Se quindi si procedesse con il limitare ogni dichiarazione ritenuta inesatta semplicemente perché contraria all’opinione considerata vera in quel momento (spesso per partito preso o per ragioni ideologiche) si rischierebbe di perseguire un processo di negazione della complessità e ciò a chi gioverebbe, davvero?

I grandi problemi del presente non possono essere affrontati con proposte scontate o sterili divisioni che assecondano spesso e volentieri un potere non sempre trasparente nelle sue azioni poiché i grandi problemi del presente meritano non a caso un’attenzione che tenga conto dell’importanza dell’educazione come valore.

Il progresso più autentico dell’individuo in una società effettivamente democratica non trova riscontro, infatti, in soluzioni già preparate da terzi, ma nel confronto e nel superamento del più volte ricordato presupposto del “divide et impera”.

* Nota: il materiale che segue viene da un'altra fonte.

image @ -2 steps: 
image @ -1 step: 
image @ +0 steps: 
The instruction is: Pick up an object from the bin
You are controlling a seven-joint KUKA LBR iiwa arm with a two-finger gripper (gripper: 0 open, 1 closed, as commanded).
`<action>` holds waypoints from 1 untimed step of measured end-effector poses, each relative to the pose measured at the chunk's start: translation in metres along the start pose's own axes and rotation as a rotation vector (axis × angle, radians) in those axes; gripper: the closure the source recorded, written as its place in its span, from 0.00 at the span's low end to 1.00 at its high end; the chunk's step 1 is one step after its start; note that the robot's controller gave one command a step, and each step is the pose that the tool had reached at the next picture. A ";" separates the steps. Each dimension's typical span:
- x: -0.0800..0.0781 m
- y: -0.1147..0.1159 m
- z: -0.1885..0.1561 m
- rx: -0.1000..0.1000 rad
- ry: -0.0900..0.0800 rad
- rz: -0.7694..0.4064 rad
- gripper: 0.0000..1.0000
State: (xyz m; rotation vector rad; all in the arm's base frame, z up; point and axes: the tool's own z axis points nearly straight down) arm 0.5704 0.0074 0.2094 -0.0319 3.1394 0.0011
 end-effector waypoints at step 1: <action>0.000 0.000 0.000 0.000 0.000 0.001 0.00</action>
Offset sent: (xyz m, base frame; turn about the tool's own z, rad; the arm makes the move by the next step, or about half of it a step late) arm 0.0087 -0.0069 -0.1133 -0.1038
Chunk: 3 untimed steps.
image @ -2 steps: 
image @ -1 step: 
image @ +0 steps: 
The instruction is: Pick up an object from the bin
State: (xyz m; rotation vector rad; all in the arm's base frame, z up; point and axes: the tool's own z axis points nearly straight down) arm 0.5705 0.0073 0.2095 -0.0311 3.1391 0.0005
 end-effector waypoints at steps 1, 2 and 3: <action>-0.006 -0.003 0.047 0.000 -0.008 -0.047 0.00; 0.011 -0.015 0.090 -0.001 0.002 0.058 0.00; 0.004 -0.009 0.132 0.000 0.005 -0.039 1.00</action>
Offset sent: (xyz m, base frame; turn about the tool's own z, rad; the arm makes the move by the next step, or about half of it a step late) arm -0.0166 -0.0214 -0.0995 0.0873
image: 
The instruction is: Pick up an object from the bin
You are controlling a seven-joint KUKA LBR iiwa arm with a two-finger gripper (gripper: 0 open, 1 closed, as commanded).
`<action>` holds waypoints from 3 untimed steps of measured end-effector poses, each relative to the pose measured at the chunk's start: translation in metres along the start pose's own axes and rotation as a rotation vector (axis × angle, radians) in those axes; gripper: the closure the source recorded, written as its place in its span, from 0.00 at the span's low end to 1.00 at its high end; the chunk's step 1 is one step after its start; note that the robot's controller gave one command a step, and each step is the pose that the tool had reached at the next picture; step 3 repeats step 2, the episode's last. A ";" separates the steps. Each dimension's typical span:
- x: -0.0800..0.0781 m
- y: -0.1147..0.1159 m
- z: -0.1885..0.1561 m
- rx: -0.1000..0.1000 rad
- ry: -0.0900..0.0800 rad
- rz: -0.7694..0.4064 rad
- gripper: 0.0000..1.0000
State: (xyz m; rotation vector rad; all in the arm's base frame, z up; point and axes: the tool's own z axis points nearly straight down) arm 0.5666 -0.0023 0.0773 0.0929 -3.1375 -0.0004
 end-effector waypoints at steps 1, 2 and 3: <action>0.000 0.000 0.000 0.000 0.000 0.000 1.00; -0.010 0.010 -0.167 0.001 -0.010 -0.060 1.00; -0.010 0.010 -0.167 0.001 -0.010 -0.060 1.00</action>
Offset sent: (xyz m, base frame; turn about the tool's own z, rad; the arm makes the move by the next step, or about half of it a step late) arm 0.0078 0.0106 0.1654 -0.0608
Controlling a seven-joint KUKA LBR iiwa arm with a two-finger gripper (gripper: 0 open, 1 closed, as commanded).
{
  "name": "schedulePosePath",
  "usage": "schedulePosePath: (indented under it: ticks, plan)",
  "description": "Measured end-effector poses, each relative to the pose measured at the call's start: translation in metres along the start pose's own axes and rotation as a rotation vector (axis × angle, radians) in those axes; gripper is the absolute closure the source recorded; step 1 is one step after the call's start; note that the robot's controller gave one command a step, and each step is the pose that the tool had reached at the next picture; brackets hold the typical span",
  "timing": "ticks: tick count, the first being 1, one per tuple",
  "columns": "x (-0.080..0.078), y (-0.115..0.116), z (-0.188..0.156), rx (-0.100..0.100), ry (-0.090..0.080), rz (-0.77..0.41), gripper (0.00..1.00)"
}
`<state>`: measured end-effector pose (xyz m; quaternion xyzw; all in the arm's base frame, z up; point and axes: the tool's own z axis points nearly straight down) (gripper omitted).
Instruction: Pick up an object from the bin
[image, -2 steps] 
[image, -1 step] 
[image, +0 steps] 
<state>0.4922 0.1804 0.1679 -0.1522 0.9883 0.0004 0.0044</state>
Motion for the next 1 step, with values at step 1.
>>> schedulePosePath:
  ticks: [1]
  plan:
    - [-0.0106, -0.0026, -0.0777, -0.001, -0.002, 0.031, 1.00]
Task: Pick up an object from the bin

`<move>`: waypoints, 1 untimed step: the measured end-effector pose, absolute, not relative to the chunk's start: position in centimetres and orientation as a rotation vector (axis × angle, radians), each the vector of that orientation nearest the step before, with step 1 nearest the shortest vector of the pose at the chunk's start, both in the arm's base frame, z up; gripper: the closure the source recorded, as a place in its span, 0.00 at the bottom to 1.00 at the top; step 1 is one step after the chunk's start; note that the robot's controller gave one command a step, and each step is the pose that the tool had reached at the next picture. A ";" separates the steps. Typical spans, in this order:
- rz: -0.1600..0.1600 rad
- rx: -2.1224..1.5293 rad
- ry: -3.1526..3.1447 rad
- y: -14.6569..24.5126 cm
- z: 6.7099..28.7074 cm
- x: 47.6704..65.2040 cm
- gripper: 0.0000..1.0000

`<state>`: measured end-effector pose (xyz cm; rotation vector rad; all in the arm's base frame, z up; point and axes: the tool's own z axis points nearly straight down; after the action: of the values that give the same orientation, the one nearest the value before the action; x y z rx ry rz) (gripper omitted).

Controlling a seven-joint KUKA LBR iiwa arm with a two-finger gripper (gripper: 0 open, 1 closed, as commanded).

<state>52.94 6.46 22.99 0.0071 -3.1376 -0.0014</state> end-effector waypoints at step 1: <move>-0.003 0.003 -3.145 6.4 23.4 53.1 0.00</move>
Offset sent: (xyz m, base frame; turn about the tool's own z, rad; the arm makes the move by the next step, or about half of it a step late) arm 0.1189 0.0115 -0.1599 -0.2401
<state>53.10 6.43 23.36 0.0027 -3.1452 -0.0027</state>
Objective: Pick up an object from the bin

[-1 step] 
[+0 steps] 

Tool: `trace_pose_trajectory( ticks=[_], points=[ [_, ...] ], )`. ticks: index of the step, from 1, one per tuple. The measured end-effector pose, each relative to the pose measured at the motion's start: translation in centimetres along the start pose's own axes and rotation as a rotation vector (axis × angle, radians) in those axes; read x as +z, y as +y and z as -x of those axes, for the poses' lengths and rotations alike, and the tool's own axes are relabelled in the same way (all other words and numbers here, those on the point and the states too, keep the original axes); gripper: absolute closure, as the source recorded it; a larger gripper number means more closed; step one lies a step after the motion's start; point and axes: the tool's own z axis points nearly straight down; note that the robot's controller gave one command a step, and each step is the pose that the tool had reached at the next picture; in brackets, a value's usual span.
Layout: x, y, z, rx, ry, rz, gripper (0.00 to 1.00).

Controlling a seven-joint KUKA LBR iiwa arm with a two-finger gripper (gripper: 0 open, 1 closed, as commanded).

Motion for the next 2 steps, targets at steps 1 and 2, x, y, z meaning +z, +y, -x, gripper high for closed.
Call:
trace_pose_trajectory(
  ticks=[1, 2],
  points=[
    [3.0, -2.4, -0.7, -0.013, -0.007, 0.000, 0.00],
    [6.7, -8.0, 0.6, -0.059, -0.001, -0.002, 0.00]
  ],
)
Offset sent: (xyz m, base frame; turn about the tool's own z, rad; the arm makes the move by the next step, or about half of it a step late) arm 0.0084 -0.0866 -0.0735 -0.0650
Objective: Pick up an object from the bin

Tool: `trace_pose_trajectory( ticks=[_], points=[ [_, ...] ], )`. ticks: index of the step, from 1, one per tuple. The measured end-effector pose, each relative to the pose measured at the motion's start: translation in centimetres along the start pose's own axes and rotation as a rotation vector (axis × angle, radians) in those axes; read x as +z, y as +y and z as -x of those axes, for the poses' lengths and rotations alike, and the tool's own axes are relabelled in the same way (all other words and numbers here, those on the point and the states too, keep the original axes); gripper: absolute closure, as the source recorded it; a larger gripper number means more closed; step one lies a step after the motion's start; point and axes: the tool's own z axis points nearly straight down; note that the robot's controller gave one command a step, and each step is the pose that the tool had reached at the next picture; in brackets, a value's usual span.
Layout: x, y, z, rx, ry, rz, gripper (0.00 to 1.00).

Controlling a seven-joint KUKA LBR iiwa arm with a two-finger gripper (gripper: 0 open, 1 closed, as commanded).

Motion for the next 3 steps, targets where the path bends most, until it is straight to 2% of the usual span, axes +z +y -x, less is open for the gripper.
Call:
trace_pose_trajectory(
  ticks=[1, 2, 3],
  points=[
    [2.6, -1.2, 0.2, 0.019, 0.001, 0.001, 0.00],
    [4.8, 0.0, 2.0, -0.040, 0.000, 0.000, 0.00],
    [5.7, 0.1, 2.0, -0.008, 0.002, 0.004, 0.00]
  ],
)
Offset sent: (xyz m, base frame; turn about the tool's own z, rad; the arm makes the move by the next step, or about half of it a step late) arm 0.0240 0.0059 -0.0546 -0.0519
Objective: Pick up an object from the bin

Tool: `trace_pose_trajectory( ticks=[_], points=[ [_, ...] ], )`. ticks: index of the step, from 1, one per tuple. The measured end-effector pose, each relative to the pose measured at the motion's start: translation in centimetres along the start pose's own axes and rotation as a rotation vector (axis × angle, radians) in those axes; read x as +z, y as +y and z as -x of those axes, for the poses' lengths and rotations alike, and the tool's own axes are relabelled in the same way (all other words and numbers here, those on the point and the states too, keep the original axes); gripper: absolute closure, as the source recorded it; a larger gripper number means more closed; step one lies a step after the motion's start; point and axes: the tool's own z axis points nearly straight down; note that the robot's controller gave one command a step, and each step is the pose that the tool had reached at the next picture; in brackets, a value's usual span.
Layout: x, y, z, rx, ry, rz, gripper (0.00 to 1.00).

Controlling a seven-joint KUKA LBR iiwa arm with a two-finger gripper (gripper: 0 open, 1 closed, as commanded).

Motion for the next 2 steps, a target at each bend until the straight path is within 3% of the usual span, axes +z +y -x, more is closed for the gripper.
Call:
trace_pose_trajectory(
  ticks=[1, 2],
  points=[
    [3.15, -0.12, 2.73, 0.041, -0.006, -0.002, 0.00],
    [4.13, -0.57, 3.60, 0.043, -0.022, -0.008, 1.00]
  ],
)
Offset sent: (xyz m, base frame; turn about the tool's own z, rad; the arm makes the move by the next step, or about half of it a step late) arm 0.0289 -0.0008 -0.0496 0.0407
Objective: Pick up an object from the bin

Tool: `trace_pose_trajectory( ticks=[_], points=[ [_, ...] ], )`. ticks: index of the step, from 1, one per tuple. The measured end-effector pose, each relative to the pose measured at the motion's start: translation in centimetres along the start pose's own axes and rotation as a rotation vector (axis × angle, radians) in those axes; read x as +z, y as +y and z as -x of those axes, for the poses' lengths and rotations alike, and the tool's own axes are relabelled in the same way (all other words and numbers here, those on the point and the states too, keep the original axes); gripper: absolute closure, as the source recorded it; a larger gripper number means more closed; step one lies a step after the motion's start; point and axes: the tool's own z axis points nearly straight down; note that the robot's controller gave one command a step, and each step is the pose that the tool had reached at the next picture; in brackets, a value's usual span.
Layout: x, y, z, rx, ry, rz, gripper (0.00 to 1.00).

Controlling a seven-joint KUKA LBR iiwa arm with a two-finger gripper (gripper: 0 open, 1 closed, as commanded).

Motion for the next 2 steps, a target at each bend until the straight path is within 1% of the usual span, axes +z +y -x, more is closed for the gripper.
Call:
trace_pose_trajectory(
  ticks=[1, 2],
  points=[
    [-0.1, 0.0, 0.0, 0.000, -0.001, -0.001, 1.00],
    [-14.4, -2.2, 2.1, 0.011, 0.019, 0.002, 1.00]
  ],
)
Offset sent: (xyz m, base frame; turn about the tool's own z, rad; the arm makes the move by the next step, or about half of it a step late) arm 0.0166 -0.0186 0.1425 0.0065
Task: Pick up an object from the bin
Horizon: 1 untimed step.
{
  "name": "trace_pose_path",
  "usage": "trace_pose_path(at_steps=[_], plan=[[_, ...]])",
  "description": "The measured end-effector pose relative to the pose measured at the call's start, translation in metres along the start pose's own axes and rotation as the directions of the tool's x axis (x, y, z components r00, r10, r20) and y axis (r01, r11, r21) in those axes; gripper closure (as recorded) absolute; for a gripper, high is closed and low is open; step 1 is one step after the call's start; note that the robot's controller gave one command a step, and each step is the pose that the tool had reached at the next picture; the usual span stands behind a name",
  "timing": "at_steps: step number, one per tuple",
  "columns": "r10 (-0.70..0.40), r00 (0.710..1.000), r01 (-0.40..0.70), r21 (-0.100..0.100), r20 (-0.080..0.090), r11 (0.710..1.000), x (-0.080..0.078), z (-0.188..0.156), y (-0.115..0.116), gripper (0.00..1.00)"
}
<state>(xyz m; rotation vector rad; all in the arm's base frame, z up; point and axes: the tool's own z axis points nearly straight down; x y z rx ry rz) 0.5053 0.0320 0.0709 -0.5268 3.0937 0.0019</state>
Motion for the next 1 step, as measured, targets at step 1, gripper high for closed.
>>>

Un’idea sciocca, di per sé, in un confronto obiettivo non può trovare lo spazio necessario per crescere e se ciò è vero, come ritenuto da chi vorrebbe vestire i panni del censore perché si vorrebbe procedere con la censura? Forse che, in verità, non è ciò che è sciocco a trovare riscontro in società ma ciò che è diverso?

Resta il fatto, purtroppo, che dietro le etichette grossolane con le quali il giornalismo e la politica pretendono di spiegare i fatti, la libertà di espressione rischia di comprimersi per colpa ancora prima che del disinteresse dei più, per colpa dell’ideologia che nega la ragione e dell’idea che una qualunque opinione capace di negare una presunta verità debba essere immediatamente bandita dal dibattito ancora prima di essere affrontata con criterio.

Il vero limite della libertà di espressione qual è, dunque? È effettivamente in sé stesso? O altrove?

Forse nel fatto che un’idea inesatta e non adeguatamente supportata da fatti e conoscenze non può scalfire un’autentica verità e che, se qualcuno ritiene opportuno limitare un’idea significa che siamo infine ben lontani da una convinzione inopportuna ma molti più vicini a quella temuta censura che non piace a chi grida “viva la democrazia”.